ANDY Farrell, England’s assistant coach, made a very odd remark on Thursday. Explaining why Danny Cipriani had been left out of the World Cup squad, and Sam Burgess included, he said: “We don’t deal in perception. If we did that, we’d become blinkered. You have to go on facts.”
I call this “odd” because, ultimately, all selection is a matter of perception. There are facts, of course. Statistics are facts, but they need to be interpreted. Actually the English selection makes nonsense of Farrell’s words. The fact is that Sam Burgess has played only a few games of rugby union, and that the coaches at his club, Bath, see him as a back-row forward rather than a centre, a 6 not a 12. It’s the perception that he may come off at inside centre that has persuaded Stuart Lancaster and Farrell to pick him instead of the well-tried Luther Burrell. The facts support Burrell; perception has inclined Lancaster to pick Burgess.
All selection is in the end a matter of opinion, which is to say perception. It’s likely that Vern Cotter will name Josh Strauss and WP Nel in his squad. Since neither has, for obvious reasons, played international rugby, this is a leap in the dark. But the perception is that both can succeed in making the step up from the club to the international game. You can’t tell in advance whether any player will do manage to do this.
Conversely, take the case of Roddy Grant. The fact is that week-in week-out, for several seasons now, he has played outstandingly well for Edinburgh. Yet he has never been selected for Scotland. One must presume that Vern Cotter, like his predecessors Scott Johnson and Andy Robinson, sees him as a very fine club player who wouldn’t repeat club form at international level. This is a matter of perception. Some of us may indeed call it “blinkered”. Yet it’s the way teams are selected. The coach makes a judgment, and, no matter how much statistical evidence is available, it’s a hunch in the end. Sir Clive Woodward says that selection is the most important part of a coach’s job; it’s also the most difficult.

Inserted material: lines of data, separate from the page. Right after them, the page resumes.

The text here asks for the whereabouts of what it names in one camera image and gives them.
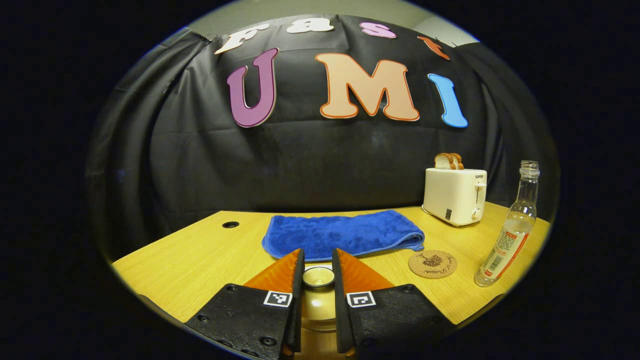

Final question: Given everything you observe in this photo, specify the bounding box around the clear glass water bottle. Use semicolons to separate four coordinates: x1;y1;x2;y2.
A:
474;160;541;288

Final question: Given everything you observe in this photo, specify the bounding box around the beige teacup lid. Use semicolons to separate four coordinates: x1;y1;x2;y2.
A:
301;266;337;331

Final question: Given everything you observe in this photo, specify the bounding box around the round cork coaster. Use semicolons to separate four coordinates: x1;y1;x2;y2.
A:
408;250;458;279

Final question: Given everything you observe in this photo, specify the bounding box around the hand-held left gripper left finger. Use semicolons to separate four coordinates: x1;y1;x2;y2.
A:
185;248;306;360

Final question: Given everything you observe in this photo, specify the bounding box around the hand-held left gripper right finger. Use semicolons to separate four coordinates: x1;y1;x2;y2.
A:
331;248;451;358

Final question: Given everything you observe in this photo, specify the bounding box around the white toaster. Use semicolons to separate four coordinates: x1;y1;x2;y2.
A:
422;167;488;227

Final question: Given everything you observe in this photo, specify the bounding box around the blue towel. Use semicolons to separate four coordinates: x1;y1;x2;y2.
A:
262;210;426;262

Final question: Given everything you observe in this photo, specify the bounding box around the black backdrop cloth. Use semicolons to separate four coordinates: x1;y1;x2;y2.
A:
85;14;558;261

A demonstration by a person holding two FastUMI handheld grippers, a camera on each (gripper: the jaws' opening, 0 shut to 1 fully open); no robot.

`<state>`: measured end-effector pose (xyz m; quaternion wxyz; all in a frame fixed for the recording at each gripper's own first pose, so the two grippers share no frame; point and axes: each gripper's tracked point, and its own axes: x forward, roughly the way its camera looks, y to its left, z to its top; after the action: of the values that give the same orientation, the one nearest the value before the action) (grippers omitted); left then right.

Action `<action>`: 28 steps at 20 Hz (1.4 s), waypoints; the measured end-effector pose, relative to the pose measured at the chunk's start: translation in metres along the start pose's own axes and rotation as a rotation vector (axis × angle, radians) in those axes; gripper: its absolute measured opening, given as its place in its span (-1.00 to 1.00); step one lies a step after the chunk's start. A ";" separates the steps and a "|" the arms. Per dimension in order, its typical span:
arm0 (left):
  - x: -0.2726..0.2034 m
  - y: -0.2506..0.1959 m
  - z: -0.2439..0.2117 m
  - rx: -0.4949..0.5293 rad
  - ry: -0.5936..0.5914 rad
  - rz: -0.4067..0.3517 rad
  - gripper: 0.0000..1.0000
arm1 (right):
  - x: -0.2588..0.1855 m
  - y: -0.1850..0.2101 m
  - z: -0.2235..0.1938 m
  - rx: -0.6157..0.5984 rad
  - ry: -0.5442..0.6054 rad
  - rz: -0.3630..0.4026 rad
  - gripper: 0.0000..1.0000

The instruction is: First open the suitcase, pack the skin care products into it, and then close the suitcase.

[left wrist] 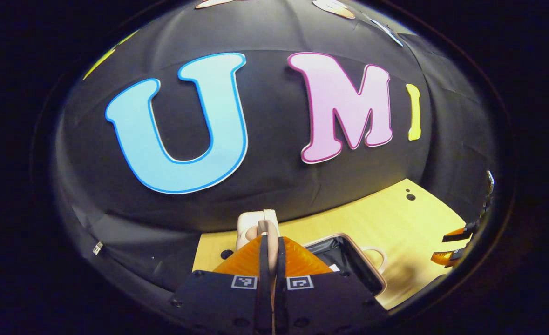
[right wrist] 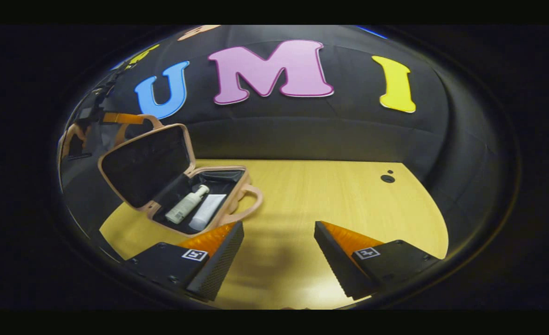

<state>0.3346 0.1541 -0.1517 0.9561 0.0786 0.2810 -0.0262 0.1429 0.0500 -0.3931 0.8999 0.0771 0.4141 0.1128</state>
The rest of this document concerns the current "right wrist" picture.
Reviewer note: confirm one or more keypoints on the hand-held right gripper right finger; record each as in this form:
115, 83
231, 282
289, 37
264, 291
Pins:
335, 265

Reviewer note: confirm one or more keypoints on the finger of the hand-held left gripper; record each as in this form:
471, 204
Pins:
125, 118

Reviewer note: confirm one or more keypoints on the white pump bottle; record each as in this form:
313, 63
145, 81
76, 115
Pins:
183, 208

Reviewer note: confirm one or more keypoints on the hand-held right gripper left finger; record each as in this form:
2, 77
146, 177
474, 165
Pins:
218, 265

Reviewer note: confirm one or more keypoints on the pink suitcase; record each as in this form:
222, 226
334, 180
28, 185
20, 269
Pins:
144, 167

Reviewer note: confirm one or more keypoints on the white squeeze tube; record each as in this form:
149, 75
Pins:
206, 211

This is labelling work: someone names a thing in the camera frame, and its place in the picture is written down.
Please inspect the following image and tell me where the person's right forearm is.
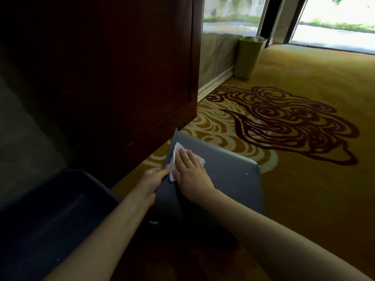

Today anyway something that probably resembles the first-choice Scotland team takes the field against Italy. We may look therefore for something a good deal better, and certainly less lacklustre, than the performance in Turin last week, when Scotland looked very one-paced, and were mastered by the Italians at the breakdown. A lot will depend on the ability of the new back row, Ryan Wilson, David Denton and John Barclay, to take control of that area of the game. If they manage to put the team on the front foot, there is enough talent behind the scrum to allow the backs to sparkle. On the other hand, if Greig Laidlaw has to dig the ball out as often as Sam Hidalgo-Clyne had to do in Turin, Scotland are not likely to be able to play the fast, free-flowing game that they aspire to. It’s fair to remember also that Stuart Hogg, the centres and the halves will all be playing their first match for three months.
Though Cotter says that “lots of places in the squad are still up for grabs”, I would be surprised, and indeed a bit dismayed, if he hadn’t already pencilled in some 29 of the 31 names – and I would be more than a bit surprised if there are any real surprises. The biggest surprise came months ago when he decided to jettison Kelly Brown, whom many of us would have had as our World Cup captain. I hope this isn’t a decision that will come back to haunt him. Successful World Cup teams have always had a foundation of experience – the relative absence of which in Lancaster’s England squad is disturbing a good many people south of the border down Twickenham way.
Today’s game should be played as a real international rather than as a trial. You can tell it’s the former if Laidlaw decides to kick for goal if Scotland get a penalty within his range. There are of course times when a quickly-taken tap penalty or a kick to the five-metre line may be the best option. More often it makes sense to “take the points”, especially in the first half. That’s what the All Blacks usually do – even though they are better at scoring tries than almost anybody else. Of course, if you take the points, it then becomes essential that you field, and clear, the restart – something that Scotland have not been good at doing consistently for a long time now.
The World Cup is on our minds, but the club season also kicks off here today. My own club, Selkirk, are back in the top flight, and, for us, the question is whether we can still play the free-flowing game that gave us a 100 per cent record in the National League last season. Our old rivals, Gala, come to Philiphaugh this afternoon. There couldn’t be a more welcome start, nor many more demanding ones, however.